Хотя здешние места выглядели неромантично, было в них что-то очаровательное. Горы исчезли; тем пленительнее казались нам лиственные леса, росшие по обеим сторонам дороги; некоторые из этих деревьев не сбрасывали листву на зиму. Мы миновали великолепные фруктовые плантации, где привольно вызревали южные плоды. Справа и слева тянулись обширные, теперь уже убранные, хлебные поля. Когда мы приблизились к деревне, то увидели огромный рыбный пруд; в его кристально чистой воде отражались деревья раскинувшегося здесь сада. Этот обширный сад примыкал к дому, напоминавшему замок; дом производил впечатление в стране жалких лачуг.
— Что это за дом? — спросил я портного.
— Это замок, — ответил он.
— Кому он принадлежит?
— Хозяину постоялого двора, у которого мы заночуем.

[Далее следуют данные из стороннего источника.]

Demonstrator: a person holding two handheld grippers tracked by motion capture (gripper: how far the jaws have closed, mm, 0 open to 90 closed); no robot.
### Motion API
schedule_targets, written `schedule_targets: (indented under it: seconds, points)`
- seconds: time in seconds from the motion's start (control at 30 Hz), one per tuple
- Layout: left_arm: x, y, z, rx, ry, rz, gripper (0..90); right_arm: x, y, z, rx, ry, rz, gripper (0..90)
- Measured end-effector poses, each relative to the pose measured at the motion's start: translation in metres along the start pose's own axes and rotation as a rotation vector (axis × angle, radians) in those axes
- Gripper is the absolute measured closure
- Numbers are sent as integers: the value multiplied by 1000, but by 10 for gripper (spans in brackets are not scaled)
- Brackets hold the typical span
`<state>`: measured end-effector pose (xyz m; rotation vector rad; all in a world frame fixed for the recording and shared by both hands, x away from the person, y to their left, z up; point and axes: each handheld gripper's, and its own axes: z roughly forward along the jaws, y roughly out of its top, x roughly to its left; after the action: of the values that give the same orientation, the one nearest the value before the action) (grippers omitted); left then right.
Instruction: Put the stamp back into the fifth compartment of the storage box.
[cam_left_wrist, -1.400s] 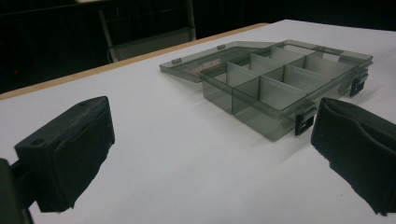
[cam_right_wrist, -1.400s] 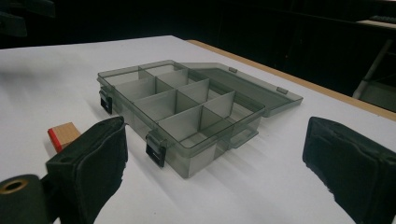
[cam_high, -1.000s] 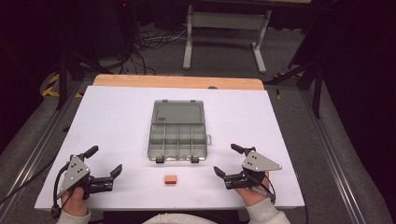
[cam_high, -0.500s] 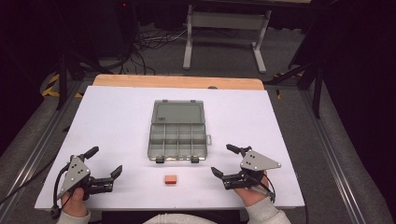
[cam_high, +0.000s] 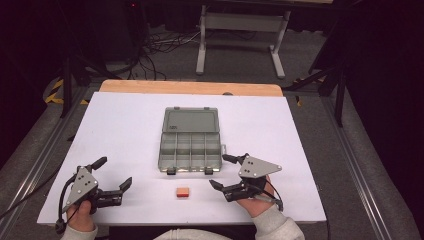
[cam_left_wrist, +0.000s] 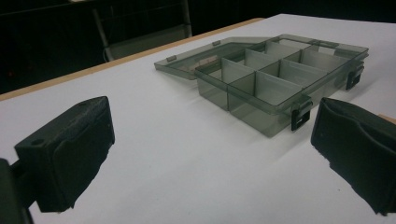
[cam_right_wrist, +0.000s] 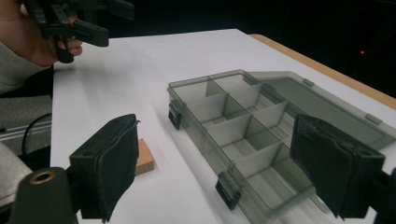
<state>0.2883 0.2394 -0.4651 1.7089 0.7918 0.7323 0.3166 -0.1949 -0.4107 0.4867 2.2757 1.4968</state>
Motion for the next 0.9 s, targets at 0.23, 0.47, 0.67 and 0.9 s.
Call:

— Этот замок и есть постоялый двор?
— Нет.
— Ты же говоришь, мы остановимся в хане?
— Я думал, вам все равно, говорю ли я о хане или конаке. Хозяина я знаю. Он очень рад принимать у себя гостей; он вас тепло встретит.
— Кто же он?
— Турок из Салоник. Он удалился от дел, чтобы спокойно отдохнуть здесь. Зовут его Мурад Хабулам.
— Как он выглядит?
— Он средних лет, долговязый, немного худощавый и безбородый.
Я не испытывал ни малейшей приязни к долговязому, худому и безбородому турку. Я не мог представить себе храброго, честного, прямодушного турка в обличье этакого скелета. Мой опыт подсказывал мне, что в Османской империи надо остерегаться любого тощего человека, ростом чуть выше среднего и к тому же безбородого. Выражение лица у меня было несколько кислое, поэтому портной переспросил:
— Тебе не нравится, что я веду вас к нему?
— Нет, просто я считаю, что нескромно останавливаться впятером у совершенно незнакомого человека.
— Но не вы же будете напрашиваться в гости; наоборот, он вас станет просить об этом.
— Это что-то новенькое!
— Я хочу тебе пояснить, что он любит принимать гостей. Я часто приезжаю к нему, и он всегда просит меня приводить к нему чужих людей, если только их не надо стыдиться. Он любит принимать чужеземцев; он человек ученый и много повидал, как и ты. Друг другу вы понравитесь. К тому же он так богат, что его не волнует, остановится ли у него десяток гостей или два десятка.